The Declaration calls on member states to be tough on fugitives who seek refuge in their jurisdictions, as well as against public officials who are guilty of “abuse of functions and illicit enrichment.”

Sports should also be safeguarded from corruption, and UN member states must ensure that corruption safeguards remain intact in their COVID-19 pandemic responses.

“We will ensure that appropriate measures are in place to prevent and combat corruption when responding to or recovering from national crises and emergencies, while striving not to negatively impact the speed and quality of responses in such situations.
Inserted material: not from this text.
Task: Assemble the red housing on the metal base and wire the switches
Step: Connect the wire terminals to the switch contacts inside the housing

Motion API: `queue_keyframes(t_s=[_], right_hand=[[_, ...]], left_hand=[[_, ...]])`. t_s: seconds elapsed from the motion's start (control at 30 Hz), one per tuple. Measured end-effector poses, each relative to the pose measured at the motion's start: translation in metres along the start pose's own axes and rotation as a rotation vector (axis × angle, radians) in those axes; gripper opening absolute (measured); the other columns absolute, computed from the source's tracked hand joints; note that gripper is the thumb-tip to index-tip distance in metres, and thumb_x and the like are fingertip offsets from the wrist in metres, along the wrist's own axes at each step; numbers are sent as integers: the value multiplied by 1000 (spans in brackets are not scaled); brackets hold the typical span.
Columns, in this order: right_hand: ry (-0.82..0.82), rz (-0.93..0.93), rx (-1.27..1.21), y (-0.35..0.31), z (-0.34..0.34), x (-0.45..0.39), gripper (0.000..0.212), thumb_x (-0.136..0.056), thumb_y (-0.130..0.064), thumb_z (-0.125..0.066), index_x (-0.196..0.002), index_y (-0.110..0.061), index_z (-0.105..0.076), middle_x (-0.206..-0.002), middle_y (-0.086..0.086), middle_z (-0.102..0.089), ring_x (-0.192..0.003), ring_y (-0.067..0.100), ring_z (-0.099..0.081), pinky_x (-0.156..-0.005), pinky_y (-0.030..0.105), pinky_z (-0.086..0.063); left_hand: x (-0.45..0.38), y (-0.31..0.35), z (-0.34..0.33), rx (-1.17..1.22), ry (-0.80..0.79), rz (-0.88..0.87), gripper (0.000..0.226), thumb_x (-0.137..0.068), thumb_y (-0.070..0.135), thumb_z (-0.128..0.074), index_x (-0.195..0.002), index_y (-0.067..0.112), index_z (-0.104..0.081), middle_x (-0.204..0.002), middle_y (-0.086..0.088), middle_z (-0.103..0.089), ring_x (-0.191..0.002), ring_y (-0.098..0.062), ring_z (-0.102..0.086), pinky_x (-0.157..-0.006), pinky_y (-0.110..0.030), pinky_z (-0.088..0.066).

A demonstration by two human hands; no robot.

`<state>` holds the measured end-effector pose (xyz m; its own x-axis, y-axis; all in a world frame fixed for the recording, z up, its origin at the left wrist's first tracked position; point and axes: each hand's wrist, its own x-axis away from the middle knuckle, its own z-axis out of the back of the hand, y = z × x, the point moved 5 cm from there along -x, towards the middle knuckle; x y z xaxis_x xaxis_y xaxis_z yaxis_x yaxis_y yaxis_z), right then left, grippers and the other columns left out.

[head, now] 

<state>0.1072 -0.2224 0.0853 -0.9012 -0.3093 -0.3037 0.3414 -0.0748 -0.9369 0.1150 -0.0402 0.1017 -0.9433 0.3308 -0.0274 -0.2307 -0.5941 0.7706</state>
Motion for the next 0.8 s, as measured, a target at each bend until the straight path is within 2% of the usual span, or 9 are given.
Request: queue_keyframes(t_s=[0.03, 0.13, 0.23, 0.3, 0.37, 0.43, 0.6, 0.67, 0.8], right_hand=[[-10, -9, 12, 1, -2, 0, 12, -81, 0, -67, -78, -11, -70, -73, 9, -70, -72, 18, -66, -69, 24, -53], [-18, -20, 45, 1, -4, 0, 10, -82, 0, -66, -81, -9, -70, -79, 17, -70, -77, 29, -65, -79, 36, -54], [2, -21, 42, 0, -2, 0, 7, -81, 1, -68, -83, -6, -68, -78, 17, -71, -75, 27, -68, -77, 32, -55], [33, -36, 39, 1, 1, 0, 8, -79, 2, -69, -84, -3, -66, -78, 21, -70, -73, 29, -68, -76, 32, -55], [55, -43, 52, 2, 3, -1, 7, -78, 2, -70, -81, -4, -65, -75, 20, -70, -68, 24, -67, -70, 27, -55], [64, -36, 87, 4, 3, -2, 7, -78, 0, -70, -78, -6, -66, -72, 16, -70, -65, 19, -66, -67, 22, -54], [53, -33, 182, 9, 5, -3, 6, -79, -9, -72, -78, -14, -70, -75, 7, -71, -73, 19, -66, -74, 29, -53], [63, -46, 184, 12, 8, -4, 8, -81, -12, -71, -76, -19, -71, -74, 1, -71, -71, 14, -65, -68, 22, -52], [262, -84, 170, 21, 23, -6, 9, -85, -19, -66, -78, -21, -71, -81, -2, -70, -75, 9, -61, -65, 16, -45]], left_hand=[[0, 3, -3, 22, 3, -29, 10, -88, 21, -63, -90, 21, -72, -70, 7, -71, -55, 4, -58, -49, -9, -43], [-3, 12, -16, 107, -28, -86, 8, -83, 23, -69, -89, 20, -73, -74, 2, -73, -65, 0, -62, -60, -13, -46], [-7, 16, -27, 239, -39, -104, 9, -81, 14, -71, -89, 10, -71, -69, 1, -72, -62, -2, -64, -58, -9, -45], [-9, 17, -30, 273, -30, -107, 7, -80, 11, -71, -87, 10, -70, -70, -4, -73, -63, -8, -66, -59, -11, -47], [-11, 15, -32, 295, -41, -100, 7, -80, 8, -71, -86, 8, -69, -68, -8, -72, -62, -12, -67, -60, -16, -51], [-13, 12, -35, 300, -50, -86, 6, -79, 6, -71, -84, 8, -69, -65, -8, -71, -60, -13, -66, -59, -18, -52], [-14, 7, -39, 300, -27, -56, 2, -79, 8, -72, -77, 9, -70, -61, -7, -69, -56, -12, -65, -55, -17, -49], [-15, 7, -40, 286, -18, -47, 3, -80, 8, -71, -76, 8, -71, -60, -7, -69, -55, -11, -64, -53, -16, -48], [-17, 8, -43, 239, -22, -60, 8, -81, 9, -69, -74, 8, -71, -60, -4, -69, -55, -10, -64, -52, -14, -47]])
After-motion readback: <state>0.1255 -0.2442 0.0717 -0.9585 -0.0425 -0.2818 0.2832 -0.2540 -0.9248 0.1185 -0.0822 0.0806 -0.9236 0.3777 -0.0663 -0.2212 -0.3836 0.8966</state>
“In this regard, we recognise the role of supreme audit institutions and other oversight bodies and their functions in upholding policies and procedures for the management of public finances and public procurement, and the importance of partnerships between the public and private sectors and other relevant stakeholders, in accordance with domestic law.”

The Political Declaration also welcomes the creation of a new tool in combating cross-border corruption offences, called the Global Operational Network of Anti-Corruption Law Enforcement Authorities, which will be housed under the United Nations Office on Drugs and Crime (UNODC).